When I spoke to the teacher I was able to go through all of the incidents and explain what happened and the teacher was shocked that he was upset and was surprised that his view was "Why bother trying it's not going to make a difference because the teacher is just going to send me to the mat anyway?

We went in before the parents meeting and by the time the parents meeting came she thanked us and said that he was an entirely different child and she was getting to see his enthusiastic side and work wise he was brilliant.
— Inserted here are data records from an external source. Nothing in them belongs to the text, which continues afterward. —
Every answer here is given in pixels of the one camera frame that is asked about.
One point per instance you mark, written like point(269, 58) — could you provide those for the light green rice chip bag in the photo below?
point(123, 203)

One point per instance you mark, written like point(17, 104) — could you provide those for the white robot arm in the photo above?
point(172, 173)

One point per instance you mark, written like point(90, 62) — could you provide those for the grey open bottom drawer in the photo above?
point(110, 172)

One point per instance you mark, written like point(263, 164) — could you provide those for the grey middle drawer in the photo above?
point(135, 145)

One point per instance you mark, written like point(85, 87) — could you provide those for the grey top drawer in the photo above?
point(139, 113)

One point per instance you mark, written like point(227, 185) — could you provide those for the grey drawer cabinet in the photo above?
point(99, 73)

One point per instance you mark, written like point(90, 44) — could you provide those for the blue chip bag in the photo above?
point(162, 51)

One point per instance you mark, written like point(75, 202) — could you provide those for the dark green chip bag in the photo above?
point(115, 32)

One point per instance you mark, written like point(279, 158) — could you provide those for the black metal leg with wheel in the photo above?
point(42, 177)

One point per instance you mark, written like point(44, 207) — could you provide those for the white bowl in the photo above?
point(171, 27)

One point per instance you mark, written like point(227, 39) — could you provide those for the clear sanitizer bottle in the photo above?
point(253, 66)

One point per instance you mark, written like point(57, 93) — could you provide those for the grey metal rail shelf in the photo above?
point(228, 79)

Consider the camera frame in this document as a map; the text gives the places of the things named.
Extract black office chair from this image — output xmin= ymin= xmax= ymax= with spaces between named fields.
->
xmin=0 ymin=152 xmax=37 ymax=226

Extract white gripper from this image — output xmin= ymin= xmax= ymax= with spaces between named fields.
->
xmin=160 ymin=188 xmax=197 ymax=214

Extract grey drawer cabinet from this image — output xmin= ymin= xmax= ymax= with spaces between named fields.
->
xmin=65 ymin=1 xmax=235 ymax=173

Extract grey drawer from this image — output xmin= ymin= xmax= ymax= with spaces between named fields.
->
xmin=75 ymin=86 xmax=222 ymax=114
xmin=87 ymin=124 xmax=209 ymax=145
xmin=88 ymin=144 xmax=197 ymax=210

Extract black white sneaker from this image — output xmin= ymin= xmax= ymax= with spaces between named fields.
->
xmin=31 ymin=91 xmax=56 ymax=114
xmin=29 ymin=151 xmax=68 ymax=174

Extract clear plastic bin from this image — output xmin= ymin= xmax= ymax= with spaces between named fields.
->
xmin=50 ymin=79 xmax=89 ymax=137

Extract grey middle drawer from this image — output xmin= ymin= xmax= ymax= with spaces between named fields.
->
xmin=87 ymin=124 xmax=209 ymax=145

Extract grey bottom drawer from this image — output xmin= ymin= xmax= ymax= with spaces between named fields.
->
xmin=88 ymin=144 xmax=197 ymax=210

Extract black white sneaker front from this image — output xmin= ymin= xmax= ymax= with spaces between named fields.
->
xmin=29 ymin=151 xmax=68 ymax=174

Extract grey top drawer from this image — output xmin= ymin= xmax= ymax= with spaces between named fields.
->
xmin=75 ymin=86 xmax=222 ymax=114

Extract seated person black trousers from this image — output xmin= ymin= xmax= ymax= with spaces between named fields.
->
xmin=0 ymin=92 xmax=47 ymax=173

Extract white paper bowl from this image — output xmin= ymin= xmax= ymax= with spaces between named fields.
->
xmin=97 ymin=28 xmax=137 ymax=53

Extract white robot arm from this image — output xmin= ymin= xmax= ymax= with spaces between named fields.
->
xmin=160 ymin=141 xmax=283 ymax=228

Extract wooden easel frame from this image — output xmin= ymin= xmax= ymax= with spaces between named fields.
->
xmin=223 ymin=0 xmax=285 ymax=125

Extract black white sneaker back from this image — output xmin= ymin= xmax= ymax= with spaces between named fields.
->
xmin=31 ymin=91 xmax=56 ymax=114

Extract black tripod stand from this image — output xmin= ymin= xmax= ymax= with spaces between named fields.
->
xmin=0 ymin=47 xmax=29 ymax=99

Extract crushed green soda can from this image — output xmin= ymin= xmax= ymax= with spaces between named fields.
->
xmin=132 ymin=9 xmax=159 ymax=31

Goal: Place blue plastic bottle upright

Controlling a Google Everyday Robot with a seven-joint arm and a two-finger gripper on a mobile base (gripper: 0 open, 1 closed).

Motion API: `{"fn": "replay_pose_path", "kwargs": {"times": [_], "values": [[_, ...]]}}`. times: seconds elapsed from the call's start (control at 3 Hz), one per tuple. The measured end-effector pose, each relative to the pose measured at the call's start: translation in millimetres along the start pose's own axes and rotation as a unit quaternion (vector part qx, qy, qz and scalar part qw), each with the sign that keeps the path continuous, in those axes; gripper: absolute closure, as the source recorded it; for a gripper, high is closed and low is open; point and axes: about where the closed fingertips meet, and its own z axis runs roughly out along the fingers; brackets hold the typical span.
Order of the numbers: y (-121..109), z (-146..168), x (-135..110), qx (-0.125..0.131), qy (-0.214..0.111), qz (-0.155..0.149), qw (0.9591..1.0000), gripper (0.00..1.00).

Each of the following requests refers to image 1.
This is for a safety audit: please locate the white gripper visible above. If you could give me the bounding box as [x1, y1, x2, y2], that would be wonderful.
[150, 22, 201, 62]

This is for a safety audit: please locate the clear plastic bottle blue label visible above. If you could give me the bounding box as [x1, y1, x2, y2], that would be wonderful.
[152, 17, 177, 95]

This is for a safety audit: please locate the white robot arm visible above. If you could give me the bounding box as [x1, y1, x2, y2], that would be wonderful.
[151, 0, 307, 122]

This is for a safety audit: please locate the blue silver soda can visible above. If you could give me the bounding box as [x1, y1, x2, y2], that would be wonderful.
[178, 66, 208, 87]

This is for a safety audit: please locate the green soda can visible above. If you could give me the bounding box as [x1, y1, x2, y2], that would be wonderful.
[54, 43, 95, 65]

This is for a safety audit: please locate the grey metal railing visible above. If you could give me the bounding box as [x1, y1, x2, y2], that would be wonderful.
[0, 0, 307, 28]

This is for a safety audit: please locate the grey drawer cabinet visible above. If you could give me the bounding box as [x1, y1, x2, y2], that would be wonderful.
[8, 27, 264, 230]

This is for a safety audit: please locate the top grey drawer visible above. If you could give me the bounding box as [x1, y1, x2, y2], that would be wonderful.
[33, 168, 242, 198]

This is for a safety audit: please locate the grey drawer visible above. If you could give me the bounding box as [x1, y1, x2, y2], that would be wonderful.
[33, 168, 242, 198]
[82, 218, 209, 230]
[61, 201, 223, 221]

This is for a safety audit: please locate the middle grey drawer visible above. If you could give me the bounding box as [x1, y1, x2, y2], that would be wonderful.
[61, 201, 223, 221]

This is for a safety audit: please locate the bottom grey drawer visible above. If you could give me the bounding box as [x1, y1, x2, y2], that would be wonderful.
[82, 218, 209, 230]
The other thing I asked her to do was to move him near to her desk because I noticed that the kids near her never got into trouble whereas the majority of the kids sitting at the back of the room were the ones getting into bother. The beauty of this was that he was moved beside her and she got to know him and his traits and 5 months later he has only been on the mat once.

Scattymum101 Mon 15-Feb-16 09:52:46

MAs mum that's really good advice. As a teacher myself I sometimes don't get to see the same side of the child as a parent who obviously knows them much better so it's really useful to work with parents to understand a child better and know how they're feeling about school and interactions with teacher and other pupils. I would definitely speak to the teacher and try and resolve it.

BYOSnowman Mon 15-Feb-16 17:31:44

The problem is that it's different teachers. I think his form teacher knows all the boys well enough to know when there is some fictional tale telling going on but the other teachers not so much. I have two weeks of school before parents evening so will see what happens and put a list together

Not helped now by the fact ds recently realised the teacher he believes hates his guts will be his form teacher next year!

Thanks for all the advice - was worried I was worrying about nothing!!

BYOSnowman Mon 04-Apr-16 09:40:22

I thought I would update

We mentioned the older boy at parents evening and ds went and spoke to his form teacher which he was very brave to do!

We followed up a week later and got called in to see the dH who has handled the whole thing brilliantly and totally believes ds etc

We will see how it goes after the break but so far so good!!